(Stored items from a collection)
╭──

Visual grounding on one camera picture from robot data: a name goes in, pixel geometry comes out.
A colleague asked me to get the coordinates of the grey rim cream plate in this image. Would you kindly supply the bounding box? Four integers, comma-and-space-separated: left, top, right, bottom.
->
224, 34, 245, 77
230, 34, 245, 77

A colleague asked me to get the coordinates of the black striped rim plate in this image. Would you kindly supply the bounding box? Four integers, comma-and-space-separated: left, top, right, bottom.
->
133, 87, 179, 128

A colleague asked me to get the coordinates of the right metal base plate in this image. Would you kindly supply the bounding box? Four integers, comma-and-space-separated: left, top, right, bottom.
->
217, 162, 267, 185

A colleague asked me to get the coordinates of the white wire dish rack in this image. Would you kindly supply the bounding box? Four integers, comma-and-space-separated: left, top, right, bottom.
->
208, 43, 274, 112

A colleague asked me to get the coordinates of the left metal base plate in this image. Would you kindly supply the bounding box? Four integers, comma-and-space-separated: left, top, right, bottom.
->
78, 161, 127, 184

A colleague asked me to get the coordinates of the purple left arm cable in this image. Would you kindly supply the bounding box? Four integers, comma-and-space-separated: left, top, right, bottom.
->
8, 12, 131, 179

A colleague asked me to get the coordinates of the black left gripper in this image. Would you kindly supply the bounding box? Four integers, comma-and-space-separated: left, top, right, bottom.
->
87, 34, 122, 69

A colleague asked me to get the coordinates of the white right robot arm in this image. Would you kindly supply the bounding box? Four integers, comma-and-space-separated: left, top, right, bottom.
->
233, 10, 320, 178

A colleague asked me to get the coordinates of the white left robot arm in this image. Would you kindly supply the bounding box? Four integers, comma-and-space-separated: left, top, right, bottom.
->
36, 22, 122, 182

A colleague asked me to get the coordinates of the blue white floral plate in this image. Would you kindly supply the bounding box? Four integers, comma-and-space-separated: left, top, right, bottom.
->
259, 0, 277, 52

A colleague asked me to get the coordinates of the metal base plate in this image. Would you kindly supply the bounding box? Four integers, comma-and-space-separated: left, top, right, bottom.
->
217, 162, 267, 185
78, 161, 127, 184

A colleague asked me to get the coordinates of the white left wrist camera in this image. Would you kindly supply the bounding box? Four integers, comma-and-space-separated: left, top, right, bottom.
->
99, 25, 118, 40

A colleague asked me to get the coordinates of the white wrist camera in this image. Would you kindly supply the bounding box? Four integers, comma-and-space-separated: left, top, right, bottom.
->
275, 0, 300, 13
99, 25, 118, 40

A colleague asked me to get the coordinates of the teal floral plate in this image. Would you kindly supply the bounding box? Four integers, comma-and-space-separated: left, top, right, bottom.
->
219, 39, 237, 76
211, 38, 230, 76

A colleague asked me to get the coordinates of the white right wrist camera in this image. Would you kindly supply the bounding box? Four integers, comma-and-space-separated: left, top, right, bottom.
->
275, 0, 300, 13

╰──

= PROBLEM REQUIREMENTS =
From the records above, transcribe exactly the run of lines that opens with the line holding "the black left" and closes with the line holding "the white wrist", both included.

= SOLUTION FOR THIS EXERCISE =
A colleague asked me to get the coordinates of the black left gripper in this image. Would you kindly supply the bounding box? Four integers, comma-and-space-separated: left, top, right, bottom.
->
87, 34, 122, 69

A colleague asked me to get the coordinates of the white right robot arm in this image. Would you kindly supply the bounding box? Four integers, comma-and-space-separated: left, top, right, bottom.
->
233, 10, 320, 178

A colleague asked me to get the coordinates of the white left robot arm in this image. Would you kindly supply the bounding box? Four integers, comma-and-space-separated: left, top, right, bottom.
->
36, 22, 122, 182

A colleague asked me to get the coordinates of the blue white floral plate in this image. Would you kindly supply the bounding box? Four integers, comma-and-space-separated: left, top, right, bottom.
->
259, 0, 277, 52

A colleague asked me to get the coordinates of the metal base plate in this image. Would you kindly supply the bounding box? Four integers, comma-and-space-separated: left, top, right, bottom.
->
217, 162, 267, 185
78, 161, 127, 184

A colleague asked me to get the coordinates of the white left wrist camera in this image. Would you kindly supply the bounding box? Four integers, comma-and-space-separated: left, top, right, bottom.
->
99, 25, 118, 40

A colleague asked me to get the coordinates of the white wrist camera in this image. Would you kindly supply the bounding box? Four integers, comma-and-space-separated: left, top, right, bottom.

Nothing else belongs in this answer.